Batch Transform Jobs and SageMaker Endpoints are both used for inference in SageMaker but serve different purposes. Batch Transform is designed for offline inference, making predictions on large datasets stored in S3, and is ideal for bulk processing where low latency is not critical. Once the job is completed, the resources are released, making it cost-effective for sporadic workloads. SageMaker Endpoints are used for real-time inference, providing low-latency predictions suitable for applications requiring immediate responses. Endpoints remain active while deployed, making them better suited for continuous and steady traffic but potentially more costly due to ongoing resource usage.

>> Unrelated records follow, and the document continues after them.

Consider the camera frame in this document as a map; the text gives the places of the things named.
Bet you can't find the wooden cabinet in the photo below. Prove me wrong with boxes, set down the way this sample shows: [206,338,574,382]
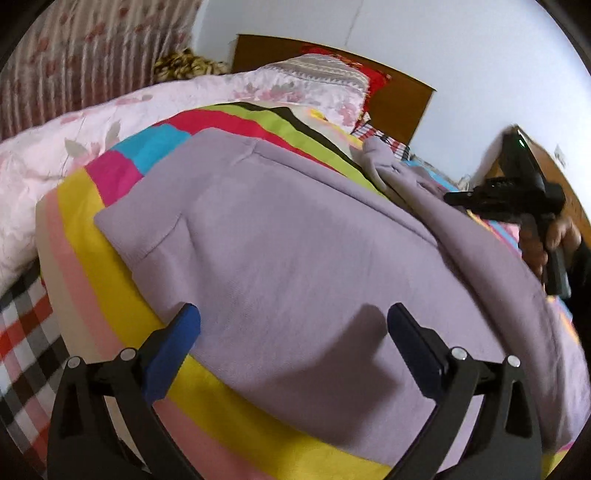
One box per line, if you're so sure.
[475,124,591,241]

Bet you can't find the blue printed bedsheet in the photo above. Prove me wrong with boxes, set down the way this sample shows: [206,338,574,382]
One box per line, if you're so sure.
[402,157,523,252]

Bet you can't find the striped floral curtain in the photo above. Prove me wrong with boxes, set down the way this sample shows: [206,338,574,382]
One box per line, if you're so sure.
[0,0,204,139]

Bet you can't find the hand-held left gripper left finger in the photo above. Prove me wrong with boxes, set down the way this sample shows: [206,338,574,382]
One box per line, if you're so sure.
[46,302,202,480]

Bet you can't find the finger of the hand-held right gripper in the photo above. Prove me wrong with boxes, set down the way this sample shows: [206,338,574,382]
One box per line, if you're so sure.
[443,189,485,212]

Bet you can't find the pink floral quilt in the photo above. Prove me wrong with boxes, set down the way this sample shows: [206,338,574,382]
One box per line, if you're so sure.
[0,65,370,289]

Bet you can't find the colourful striped blanket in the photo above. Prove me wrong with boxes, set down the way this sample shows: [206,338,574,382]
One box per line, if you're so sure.
[34,102,587,480]

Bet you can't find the grey patterned pillow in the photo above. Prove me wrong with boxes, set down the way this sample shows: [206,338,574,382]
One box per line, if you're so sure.
[259,54,372,93]

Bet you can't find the person's right hand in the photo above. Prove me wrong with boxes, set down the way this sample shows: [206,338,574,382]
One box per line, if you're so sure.
[518,216,583,280]

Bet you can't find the wooden headboard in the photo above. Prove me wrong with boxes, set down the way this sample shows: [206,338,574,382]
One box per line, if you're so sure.
[231,33,437,146]

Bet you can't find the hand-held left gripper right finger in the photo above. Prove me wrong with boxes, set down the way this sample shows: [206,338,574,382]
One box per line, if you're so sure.
[387,302,544,480]

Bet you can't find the leopard print cloth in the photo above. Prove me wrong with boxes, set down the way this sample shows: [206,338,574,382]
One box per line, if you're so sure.
[152,48,229,84]

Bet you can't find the red black plaid sheet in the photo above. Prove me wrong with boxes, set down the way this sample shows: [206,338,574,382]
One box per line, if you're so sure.
[0,258,93,462]

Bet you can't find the lavender pants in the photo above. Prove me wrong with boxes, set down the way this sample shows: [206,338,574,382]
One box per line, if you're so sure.
[93,127,589,467]

We will use batch transform job as an example in this notebook.

In [None]:
# Step 2: Now you can use this model package ARN to create your model
model_package_arn = create_model_pkg_response['ModelPackageArn']
create_model_response = sagemaker.create_model(
    ModelName=f"{classification_training_job_name}-model",  # You can customize this name
    ExecutionRoleArn=sm_role_arn,
    PrimaryContainer={
        'ModelPackageName': model_package_arn
    },
    EnableNetworkIsolation=True, # EnableNetworkIsolation must be true for using product from AWS Marketplace.
)

print(f"Created model: {create_model_response['ModelArn']}")

In [None]:
# Step 3: Create SageMaker batch transform job
batch_job_name = "defect-detection-class-"+datetime.datetime.now().strftime('%Y-%m-%d-%H-%M-%S')

#############################################
# Change to your input/output data S3 path  #
#############################################
s3_input_data = "s3://<Specify-s3-path-to-test-images>"
s3_output_path = "s3://<Specify-s3-path-to-store-transform-output>"

batch_transform_response = sagemaker.create_transform_job(
    TransformJobName=batch_job_name,
    ModelName=create_model_response['ModelArn'].split("/")[-1],
    MaxConcurrentTransforms=1,  # Adjust based on your workload
    TransformInput={
        'DataSource': {
            'S3DataSource': {
                'S3DataType': 'S3Prefix',
                'S3Uri': s3_input_data
            }
        },
        'ContentType': 'image/jpeg',
    },
    TransformOutput={
        'S3OutputPath': s3_output_path
    },
    TransformResources={
        'InstanceType': 'ml.c5.2xlarge',
        'InstanceCount': 1
    }
)

In [None]:
# Waiting for batch transform job to complete
while True:
    batch_response = sagemaker.describe_transform_job(
        TransformJobName=batch_job_name
    )
    if batch_response['TransformJobStatus'] == 'InProgress':
        print(".", end='')
    elif batch_response['TransformJobStatus'] == 'Completed':
        print("Completed")
        break
    elif batch_response['TransformJobStatus'] == 'Failed':
        print("Failed")
        break
    else:
        print("?", end='')
    time.sleep(60)

After batch transform job completed successfully, going to S3 output path specified in the job. There would be a output file format like `{image-file-name}.out`. For example, we were using `anomaly-1.jpg`, so there is a file in `s3_output_path` called `anomaly-1.jpg`. Below is the content inside the file:

```
{"Source": {"Type": "direct"}, "IsAnomalous": true, "Confidence": 0.9378743361326908}
```

So the result is anomaly and confidence score is 0.9378743361326908.